Три осколка луны — страница 28 из 42

– Да ты ему близкий друг, коли он тебе столько доверил, – не отпуская его взгляда, заметила бабаня. – Поживем – увидим. Деньги везите, говоруны вы мои. Буду ждать вас, цыпляточки. Робенькие мои!

Они шли от избы к развилке и то и дело вспоминали три пары глаз, которые сверлили им спины.

– Десятка за две жизни – неплохо, – сдерживаясь, чтобы не сорваться на бег, пробормотал Гордеев. – Очень неплохо!

– Я только об одном думал: сейчас позвонят Колобку и расскажут о нас. Тогда все – конец.

– И я об этом думал, – признался Гордеев. – Знаешь, если бы да кабы, да во рту росли грибы. Клянусь, эта бабаня в конце что-то заподозрила. Не удивлюсь, если она сейчас звонит Колобку, чтобы разузнать, каков его клиент. Поторопимся!

– Верно, – согласился Алексей.

Они прибавили шагу. Сосновый лес, редея, сам вывел их к дороге. Компаньонам повезло – у развилки остановился грузовик. Гордеев предложил водителю тысячу, если он довезет их до Лощинска. Тот с радостью согласился – щедрые попутчики!

По дороге молчали – наговорились и наслушались в доме бабани. Часом спустя, взяв вещи в гостинице, они выехали в аэропорт и уже через два часа летели от Уральских гор на запад – в сторону Предтеченска. Оба понимали, что эта поездка открыла им многое, но ни одна из тропинок, по которым они шли, не приблизила их к желанному результату. А разгадка была одна – Ева. Сестра одного и жена другого.

Кто она и откуда. Почему столько жизней оказалось разрушено, едва они коснулись жизни Евы…


Едва они вернулись в Предтеченск и перевели дух с дороги, Гордеев сказал:

– Тут нам делать нечего. Едем в Мохов, Алеша.

– Ко мне домой? – удивился молодой человек.
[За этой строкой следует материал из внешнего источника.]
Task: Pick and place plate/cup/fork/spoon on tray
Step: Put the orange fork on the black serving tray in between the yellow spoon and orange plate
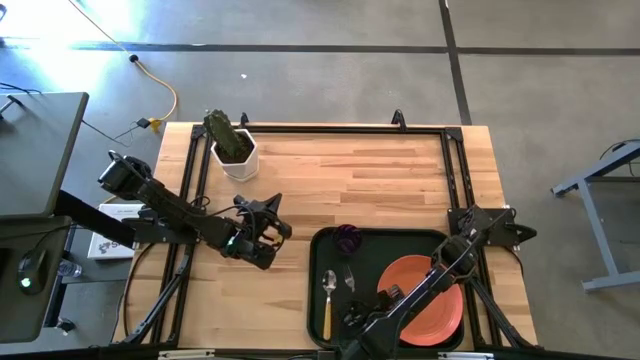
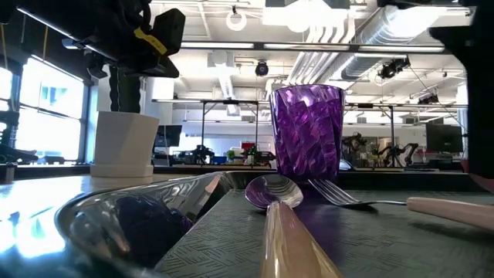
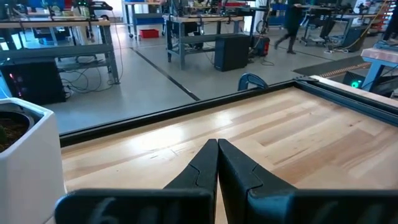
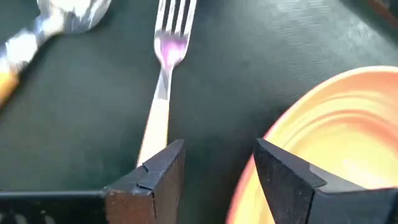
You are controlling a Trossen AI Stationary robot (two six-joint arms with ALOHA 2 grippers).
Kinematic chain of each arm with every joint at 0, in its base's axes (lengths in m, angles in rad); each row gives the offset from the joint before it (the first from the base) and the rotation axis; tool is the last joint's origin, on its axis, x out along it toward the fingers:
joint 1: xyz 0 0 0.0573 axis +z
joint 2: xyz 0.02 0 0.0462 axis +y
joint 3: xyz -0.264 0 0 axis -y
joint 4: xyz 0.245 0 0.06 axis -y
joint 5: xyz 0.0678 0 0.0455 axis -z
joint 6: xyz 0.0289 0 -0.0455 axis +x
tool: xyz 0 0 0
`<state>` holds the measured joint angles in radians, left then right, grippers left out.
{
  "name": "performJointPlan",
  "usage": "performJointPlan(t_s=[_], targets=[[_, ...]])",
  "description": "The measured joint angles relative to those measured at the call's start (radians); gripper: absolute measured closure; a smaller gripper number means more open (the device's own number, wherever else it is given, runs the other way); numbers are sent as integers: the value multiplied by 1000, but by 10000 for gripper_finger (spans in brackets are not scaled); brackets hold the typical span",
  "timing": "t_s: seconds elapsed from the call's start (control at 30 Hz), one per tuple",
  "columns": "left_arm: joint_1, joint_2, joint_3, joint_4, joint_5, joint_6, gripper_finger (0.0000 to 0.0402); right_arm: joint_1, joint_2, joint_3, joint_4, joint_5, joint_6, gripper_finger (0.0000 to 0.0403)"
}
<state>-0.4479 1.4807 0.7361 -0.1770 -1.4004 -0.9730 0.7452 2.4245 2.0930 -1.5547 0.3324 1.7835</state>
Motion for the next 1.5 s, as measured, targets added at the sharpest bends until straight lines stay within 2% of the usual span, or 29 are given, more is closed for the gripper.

– Там должна быть ниточка, за которую надо потянуть. В середине клубка, в каком я оказался в Предтеченске, истины не отыскать. Как и в Лощинске, будь он неладен. Только Мохов – теперь я это понимаю наверняка. Люди, живущие там до сих пор, – единственная наша зацепка. Или мы останемся в центре темного лабиринта на веки вечные. – Гордеев вздохнул. – Нам стоит вооружиться, Леша.

Собирая чемодан, Гордеев думал о Кирилле Мефодьевиче Огаркове – поможет ли он? Дома его не было. На звонки он не отзывался. Значит, книгочей сидит в библиотеке и штудирует манускрипты. Ладно, решил Петр, все телефоны он дал учителю еще в первый раз. Если у Огаркова будет что сказать– старик его найдет.


Проходящий поезд Челябинск – Суров, с остановкой в Предтеченске, опаздывал на полтора часа из-за неисправности на путях. Компаньоны решили посидеть в привокзальном ресторане.

При них был багаж. Гордеев вез спрятанный в чемодане зарегистрированный пятизарядный охотничий карабин. Когда-то купил его, думая, что выйдет из него охотник, да ошибся. Вез на всякий случай. Алексей был вооружен газовым пистолетом, но дома, если будет надобность, обещал вооружиться двустволкой.

– Возьмем селедочки? – спросил Погодин. – А, Петр Петрович?

– Пристрастился? – ответил вопросом Гордеев.

– Да я и без вас любил, – оправдался младший компаньон.

Заказали еще по сто пятьдесят водки, хотя Петр предупредил: «Ты больно не увлекайся – маловат еще», – биточки с горчицей и кока-колу.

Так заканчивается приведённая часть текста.